Tra il 19 e il 21 maggio si è svolto a Porto (Portogallo) il simposio “Humanism in Surgery”. L’ultimo giorno è stato dedicato al Congresso della Società Europea di Medicina Narrativa (EUNAMES). Siamo lieti di pubblicare alcuni degli interventi e delle diapositive dei partecipanti.
Valeria Viarengo, Ospedale Maggiore della Carità, Italia
Con questo tour voglio presentarvi il mio posto di lavoro, che naturalmente è anche il luogo in cui trascorro gran parte della mia vita.
Questo, di fronte a me, è l’ingresso principale della nostra clinica con vari ambulatori.
Come avrete notato, ci troviamo al piano interrato dell’ospedale, quindi tutti i corridoi sono privi di finestre e la luce è solo artificiale. La combinazione di questi tre fattori crea un’estetica anonima e asettica. Non ci sono differenze tra i corridoi e quindi sembra un gigantesco labirinto in cui le persone spesso si perdono, si fanno prendere dal panico; questo accumula stress a causa della preoccupazione di arrivare in ritardo o di non riuscire a trovare la porta giusta.
Le mie intenzioni erano quelle di modificare leggermente l’aspetto dell’ambiente creando un nuovo spazio, più confortevole, leggero e colorato a beneficio sia dei pazienti che degli operatori.
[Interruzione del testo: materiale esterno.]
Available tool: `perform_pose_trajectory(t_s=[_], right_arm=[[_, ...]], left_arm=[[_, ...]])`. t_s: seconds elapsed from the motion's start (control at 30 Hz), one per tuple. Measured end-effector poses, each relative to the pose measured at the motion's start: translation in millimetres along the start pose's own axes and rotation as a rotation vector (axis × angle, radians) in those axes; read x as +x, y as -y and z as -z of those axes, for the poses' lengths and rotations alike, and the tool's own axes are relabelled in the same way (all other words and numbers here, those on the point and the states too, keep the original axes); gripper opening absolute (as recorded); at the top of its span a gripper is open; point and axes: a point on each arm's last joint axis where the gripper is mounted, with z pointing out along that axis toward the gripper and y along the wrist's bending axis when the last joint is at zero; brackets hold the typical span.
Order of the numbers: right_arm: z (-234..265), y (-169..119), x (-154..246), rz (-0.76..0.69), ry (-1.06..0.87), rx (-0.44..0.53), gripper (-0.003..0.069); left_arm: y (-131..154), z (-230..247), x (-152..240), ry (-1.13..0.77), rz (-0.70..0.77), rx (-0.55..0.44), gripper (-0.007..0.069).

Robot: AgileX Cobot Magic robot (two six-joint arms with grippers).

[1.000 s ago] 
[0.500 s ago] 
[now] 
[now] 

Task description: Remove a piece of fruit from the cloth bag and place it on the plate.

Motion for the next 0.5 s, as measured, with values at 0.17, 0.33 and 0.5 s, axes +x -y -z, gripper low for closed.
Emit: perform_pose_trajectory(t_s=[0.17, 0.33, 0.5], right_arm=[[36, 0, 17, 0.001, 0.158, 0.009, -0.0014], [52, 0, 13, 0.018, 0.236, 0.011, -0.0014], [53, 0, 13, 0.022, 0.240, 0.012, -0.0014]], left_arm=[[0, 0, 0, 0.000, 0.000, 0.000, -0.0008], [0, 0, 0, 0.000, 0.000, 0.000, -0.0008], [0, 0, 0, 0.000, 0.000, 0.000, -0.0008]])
Per questo motivo ho installato alla parete questa serie di quadri famosi, pensando alla lunga attesa dei pazienti per il risultato dell’esame e anche per la sentenza. Spesso quando passo di lì li vedo distratti dai quadri, soffermarsi davanti alle immagini con un effetto benefico sul loro comportamento.
Ho installato anche una lettera di una collega, un’infermiera, che mi ha ringraziato per l’installazione.
Questa è stata chiamata “Notre dame du covìd”, da amici miei: L’ho fatta da solo un anno fa….
Infine, questo è il mio ufficio. Come potete vedere ci sono alcune riproduzioni di bonsai in 3D che spesso attirano l’attenzione dei pazienti che passano di lì e lo toccano pensando che sia un vero bonsai.
Per me è importante interagire positivamente con la persona che ho di fronte, per capire i suoi sentimenti e la sua vita, che gli sta accadendo a casa o al lavoro. La maggior parte di loro replica dopo l’intervento che non hanno mai sperimentato questo tipo di approccio in precedenza in un ospedale.
Questa è la rottura del muro: una fuga ideologica verso il sole e il mare.
Quest’ultimo quadro mi è stato regalato da un paziente dopo un intervento chirurgico. È piuttosto insolito: i pazienti tornano dal chirurgo, gli fanno dei regali… ma non ricordano mai nulla dell’anestesista….
Infine, ho modificato l’orientamento standard della scrivania di 90 gradi. In una situazione prossemica è meglio non essere di fronte al paziente, ma essere accanto, in una situazione collaborativa e colloquiale che aiuta il dialogo e la diagnosi.
Un giorno arrivò da me un’infermiera. Aveva lavorato in terapia intensiva, durante l’isolamento, e aveva raccolto la storia di alcuni pazienti. Voleva fare un libro. E chiese il mio aiuto…..
Non sono una scrittrice, non ho mai pubblicato nulla…, ma ho accettato la sfida.
Ora Eleana è lontana da Novara, quindi un libro, con tanto di promozione e così via, è abbastanza impossibile per me.
Andando al lavoro, una mattina ho avuto un’illuminazione, un lampo, un’idea: un blog.
Solo per dare soddisfazione ad alcuni pazienti che si aspettano di vedere le loro parole rese pubbliche e se non facciamo nulla è come tradire la loro fiducia.
Ho scelto questo fiore come immagine, perché mi ricorda la struttura del covide e, allo stesso tempo, la labilità delle cose umane.
Prima c’è una mia introduzione, poi una semplice spiegazione della medicina narrativa. Poi ci sono 11 storie, di pazienti, genitori, infermieri e infine di un anestesista.
Per ogni post ho scelto una musica, poi il racconto dell’autore, poi un mio breve commento.
La prima immagine è un libro di Caronte, perché la fase: onorare la storia del paziente… potrebbe essere il titolo del blog…
Ho fatto un breve commento per ogni storia aiutandomi con alcuni strumenti più semplici della medicina narrativa, per illuminare qualcosa che può essere dimenticato, non visto con una lettura superficiale.
Ovviamente è in italiano.
È solo per ringraziare le persone che ci hanno regalato la loro emozione, il loro pensiero, niente di più.